10 Ways To Tell Your Teachers & Staff Are Getting High
HISD teachers and staff getting arrested for pot and other drugs have become so common lately that we don't even feel like providing all the links to stories we've done on it. You'll have to scroll down on your own.
The onslaught of dope arrests is a PR nightmare for the district, which is dispatching its drug-sniffing dog to campuses as fast as it can.
But there are other ways to tell that the teachers or administrators at a school are partaking in the devil's weed.
In the interest of public service, here are 10 things to watch out for:
1. The teacher's lounge has been moved to "out in the parking lot, dude."
2. Nurse's office reports chronic (Ha!) shortage of Visine.
3. 7th-grade AP History focuses to a surprising degree on George Washington's use of hemp.
4. Teachers desperately encourage kids to focus science projects on "How Best To Fool Drug-Sniffing Dogs."
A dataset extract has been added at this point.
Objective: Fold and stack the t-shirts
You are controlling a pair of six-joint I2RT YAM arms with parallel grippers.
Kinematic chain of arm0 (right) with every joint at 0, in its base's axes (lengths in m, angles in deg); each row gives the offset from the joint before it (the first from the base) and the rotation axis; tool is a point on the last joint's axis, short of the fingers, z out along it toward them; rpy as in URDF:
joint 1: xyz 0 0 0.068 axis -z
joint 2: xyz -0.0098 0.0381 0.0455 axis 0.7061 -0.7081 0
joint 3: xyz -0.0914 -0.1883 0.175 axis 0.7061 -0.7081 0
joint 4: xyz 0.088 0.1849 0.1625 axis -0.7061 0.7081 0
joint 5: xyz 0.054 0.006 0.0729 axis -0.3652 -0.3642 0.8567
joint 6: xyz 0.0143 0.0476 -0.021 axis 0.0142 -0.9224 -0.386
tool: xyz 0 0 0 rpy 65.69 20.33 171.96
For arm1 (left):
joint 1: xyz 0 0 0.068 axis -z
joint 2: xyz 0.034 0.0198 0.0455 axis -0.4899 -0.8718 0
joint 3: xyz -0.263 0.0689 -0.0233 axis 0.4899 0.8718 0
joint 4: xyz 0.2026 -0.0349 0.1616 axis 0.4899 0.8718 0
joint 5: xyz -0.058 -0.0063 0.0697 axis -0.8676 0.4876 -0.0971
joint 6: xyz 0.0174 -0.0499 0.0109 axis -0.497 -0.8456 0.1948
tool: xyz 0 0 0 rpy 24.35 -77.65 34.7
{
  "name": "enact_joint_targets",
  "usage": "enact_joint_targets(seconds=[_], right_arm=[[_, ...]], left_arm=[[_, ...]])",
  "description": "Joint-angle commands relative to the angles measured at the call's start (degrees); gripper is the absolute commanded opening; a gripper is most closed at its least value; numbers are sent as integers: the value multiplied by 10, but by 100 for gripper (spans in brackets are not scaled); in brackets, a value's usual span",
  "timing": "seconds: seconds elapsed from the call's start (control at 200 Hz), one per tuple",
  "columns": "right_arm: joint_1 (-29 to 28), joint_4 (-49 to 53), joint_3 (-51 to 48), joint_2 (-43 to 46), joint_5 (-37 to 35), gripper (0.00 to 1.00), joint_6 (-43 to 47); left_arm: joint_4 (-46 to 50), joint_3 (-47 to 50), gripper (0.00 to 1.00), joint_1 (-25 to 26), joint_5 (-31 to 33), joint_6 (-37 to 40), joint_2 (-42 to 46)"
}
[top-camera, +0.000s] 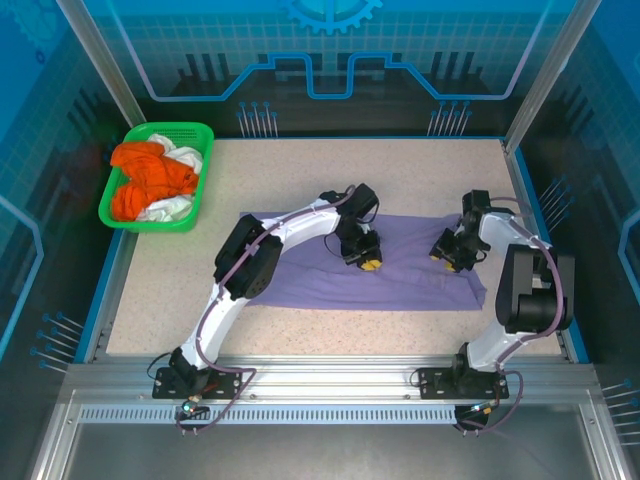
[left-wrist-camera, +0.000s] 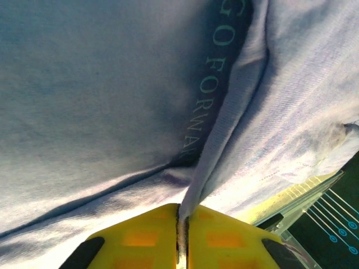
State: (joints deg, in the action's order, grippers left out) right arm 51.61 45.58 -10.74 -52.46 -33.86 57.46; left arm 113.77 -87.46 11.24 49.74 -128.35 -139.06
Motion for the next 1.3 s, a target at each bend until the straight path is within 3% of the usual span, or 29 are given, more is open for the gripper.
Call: enact_joint_targets(seconds=[0.0, 0.08, 0.22, 0.395, 0.55, 0.69, 0.94, 1.121, 1.296], right_arm=[[-3, 21, -7, 17, -10, 38, 7], [-1, 23, 1, 18, -10, 39, 2], [0, 26, 36, 20, -9, 40, -19], [10, 29, 103, -24, -17, 40, -48], [22, 46, 173, -105, -28, 38, -46], [22, 61, 223, -165, -56, 36, -45], [31, 125, 329, -279, -103, 37, -88], [47, 144, 409, -335, -86, 40, -135], [20, 181, 567, -434, -77, 43, -141]], left_arm=[[54, -16, 33, -8, 13, 43, 3], [66, -25, 58, -19, 26, 51, 8], [82, -65, 66, -47, 35, 60, 23], [88, -64, 64, -112, 83, 78, 73], [115, -21, 50, -197, 144, 140, 95], [103, 47, 46, -250, 182, 193, 109], [94, 109, 45, -295, 233, 196, 84], [96, 140, 47, -315, 260, 164, 81], [91, 183, 47, -321, 263, 139, 103]])
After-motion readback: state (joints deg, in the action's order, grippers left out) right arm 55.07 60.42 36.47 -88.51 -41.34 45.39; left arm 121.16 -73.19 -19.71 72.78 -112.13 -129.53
5. Extra credit in creative-writing classes is given for character letters to be used in teacher's sentencing.
6. No one parks anywhere near that one teacher with a Ron Paul bumper sticker.
7. The cars of teachers suddenly seem very, very clean. As if they've been detailed inside, or something.
8. Smart-ass kids are blowing smoke into their most pain-in-the-ass teacher's car. Luckily for the teacher, the follow-up of calling the tip-line proves to be too complicated.
9. HISD administrators are wracking their brains trying to come up with a catchy motto for the soon-to-be-introduced anti-drug offensive. "Get High On TAKS Scores, Not Maryjane!" is the current leader.
10. Teachers have gone on a "health kick" and parked their cars a few blocks from school. "The extra walking does wonders!" they say, red-eyed.